Registrasi SIM card merupakan wujud keinginan pemerintah untuk memberikan jaminan keamanan dan kepastian hukum kepada masyarakat.

Demikian disampaikann Direktur Jenderal PPI Kemenkominfo Ahmad M Ramli dal Diskusi Media Forum Merdeka Barat 9 (FMB9) bertajuk “Kontroversi Registrasi SIM Card (Nyaman, Aman, dan Menguntungkan Siapa?), yang berlangsung di Ruang Roeslan Abdoelgani, Kominfo, Jakarta, Selasa (7/11/2017).

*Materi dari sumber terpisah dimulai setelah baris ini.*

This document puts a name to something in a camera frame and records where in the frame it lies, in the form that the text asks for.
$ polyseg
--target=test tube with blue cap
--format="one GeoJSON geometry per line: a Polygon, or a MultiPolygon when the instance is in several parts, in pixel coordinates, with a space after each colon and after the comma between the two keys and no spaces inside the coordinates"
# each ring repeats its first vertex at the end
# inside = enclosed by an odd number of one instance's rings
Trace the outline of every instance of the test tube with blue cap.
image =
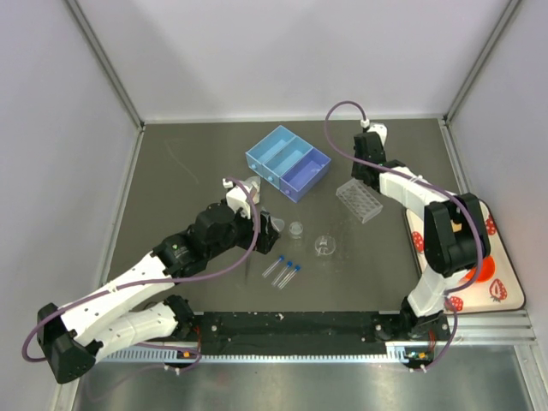
{"type": "Polygon", "coordinates": [[[297,273],[297,271],[300,271],[301,270],[301,266],[300,265],[296,265],[295,268],[278,284],[278,288],[279,289],[282,289],[283,287],[285,287],[287,285],[287,283],[289,281],[291,281],[291,278],[293,278],[295,276],[295,274],[297,273]]]}
{"type": "Polygon", "coordinates": [[[271,266],[265,270],[265,272],[263,272],[263,278],[267,278],[268,276],[270,276],[270,274],[274,271],[277,265],[280,264],[284,259],[285,257],[280,255],[280,257],[276,261],[274,261],[271,266]]]}
{"type": "Polygon", "coordinates": [[[276,284],[278,281],[280,281],[283,277],[283,274],[285,274],[285,272],[291,268],[291,266],[293,265],[293,263],[291,261],[288,261],[288,264],[286,264],[286,266],[280,271],[280,273],[276,276],[276,278],[274,278],[274,281],[272,282],[272,285],[274,287],[276,287],[276,284]]]}

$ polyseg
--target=blue storage box
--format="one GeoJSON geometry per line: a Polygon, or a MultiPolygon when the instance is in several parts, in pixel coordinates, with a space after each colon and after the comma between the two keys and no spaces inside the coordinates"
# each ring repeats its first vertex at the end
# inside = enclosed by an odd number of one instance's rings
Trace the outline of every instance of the blue storage box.
{"type": "Polygon", "coordinates": [[[247,165],[295,203],[329,169],[331,159],[298,135],[278,126],[246,152],[247,165]]]}

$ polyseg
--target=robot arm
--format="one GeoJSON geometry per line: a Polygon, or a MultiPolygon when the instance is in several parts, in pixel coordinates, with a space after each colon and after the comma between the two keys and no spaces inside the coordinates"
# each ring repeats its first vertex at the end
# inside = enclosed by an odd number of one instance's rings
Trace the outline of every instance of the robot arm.
{"type": "MultiPolygon", "coordinates": [[[[455,286],[476,264],[472,231],[456,206],[442,194],[415,184],[426,182],[397,160],[386,161],[384,143],[387,130],[383,124],[363,124],[354,137],[354,156],[399,171],[409,179],[364,164],[354,163],[352,177],[362,180],[382,195],[390,197],[414,212],[425,223],[425,257],[428,265],[417,287],[402,304],[402,317],[410,335],[420,334],[421,327],[444,310],[444,291],[455,286]]],[[[478,198],[472,194],[456,196],[472,215],[479,231],[483,256],[491,251],[483,224],[478,198]]]]}
{"type": "MultiPolygon", "coordinates": [[[[226,198],[209,205],[184,231],[165,238],[134,267],[93,294],[108,291],[101,298],[81,304],[46,324],[38,334],[39,346],[58,383],[72,381],[105,356],[152,338],[184,338],[193,328],[194,314],[187,302],[172,295],[145,311],[129,313],[153,295],[176,285],[148,283],[118,289],[125,283],[143,280],[191,277],[203,271],[209,260],[232,247],[248,249],[253,240],[253,220],[246,195],[239,187],[223,182],[226,198]]],[[[253,202],[259,202],[260,180],[244,182],[253,202]]],[[[255,251],[266,254],[279,234],[270,214],[260,213],[255,251]]],[[[48,304],[39,310],[38,320],[58,309],[48,304]]]]}

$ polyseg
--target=strawberry
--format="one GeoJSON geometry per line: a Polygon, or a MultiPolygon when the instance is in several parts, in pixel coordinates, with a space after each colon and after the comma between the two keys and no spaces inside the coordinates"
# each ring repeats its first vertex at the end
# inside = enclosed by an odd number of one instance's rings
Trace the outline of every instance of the strawberry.
{"type": "Polygon", "coordinates": [[[497,226],[491,214],[489,214],[489,217],[485,221],[485,227],[487,228],[488,235],[495,235],[497,233],[497,226]]]}
{"type": "Polygon", "coordinates": [[[414,231],[411,236],[413,237],[413,244],[414,244],[415,250],[417,250],[417,253],[424,253],[425,242],[422,239],[422,235],[420,235],[420,232],[414,231]]]}
{"type": "Polygon", "coordinates": [[[493,301],[496,302],[506,300],[506,297],[508,297],[506,287],[504,287],[503,282],[500,281],[498,278],[491,283],[491,286],[489,287],[489,292],[491,293],[493,301]]]}
{"type": "Polygon", "coordinates": [[[456,311],[462,311],[462,308],[464,307],[464,301],[460,297],[455,297],[454,295],[449,298],[449,301],[451,304],[453,304],[453,307],[456,311]]]}

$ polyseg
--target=white wall
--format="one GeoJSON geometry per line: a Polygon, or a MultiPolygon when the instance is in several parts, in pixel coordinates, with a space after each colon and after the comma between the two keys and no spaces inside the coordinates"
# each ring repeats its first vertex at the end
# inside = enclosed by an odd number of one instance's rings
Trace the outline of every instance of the white wall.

Ramli mengakui, saat ini di sebagian kalangan di masyarakat bekembang kekhawatiran penyalahgunaan nomor NIK dan KK oleh orang lain. Terkait itu, kata dia, telah diperoleh kesepakatan di antara pemegang kekuasaan untuk mengantisipasi kemungkinan negatif iti.

“Kemarin kami sudah rapat, prinsipnya dalam waktu paling lambat 13 November, semua operator akan menyediakan fitur untul cek nomor. Jadi kalau misalnya, ada teman ingin mengetahui NIK saya digunakan berapa nomor, maka tinggal kirim ke nomor SMS tertentu menggunakan format yang telah disediakan oleh operator. Di situ akan ketahuan nomor NIK yang dipakai orang lain,” katanya.

Memang, Ramli mengatakan, fitur unreg itu tidak dapat langsung dioperasikan sendiri oleh pemilik nomor. Sebab, kata dia, kalau disediakan, salah-salah orang yang meng-unreg itu bukan pemilik yang benar.

“Jika ingin mengecek nomor dari SIM card dari operator berbeda, maka bisa dicek di web provider SIM card itu,” katanya.

Diketahui, fitur UNREG sendiri diatur oleh UU ITE. Oleh karenanya, operator wajib juga menyediakan fitur untuk menghaps, meng-UNREG.

Turut hadir sebagai narasumber FMB 9 antara lain Dirjen Dukcapil Kemendagri Zudan Arif F, Komisioner Badan Regulasi Telekomunikasi Indonesia (BRTI) I Ketut Prihadi Kresna, dan Ketua Asosiasi Penyelenggara Telekomunikasi Seluruh Indonesia (ATSI) Merza Fachys. Juga membuka acara Dirjen Informasi dan Komunikasi Publik Kementerian Komunikasi dan Informatika RI, Rosarita Niken Widiastuti.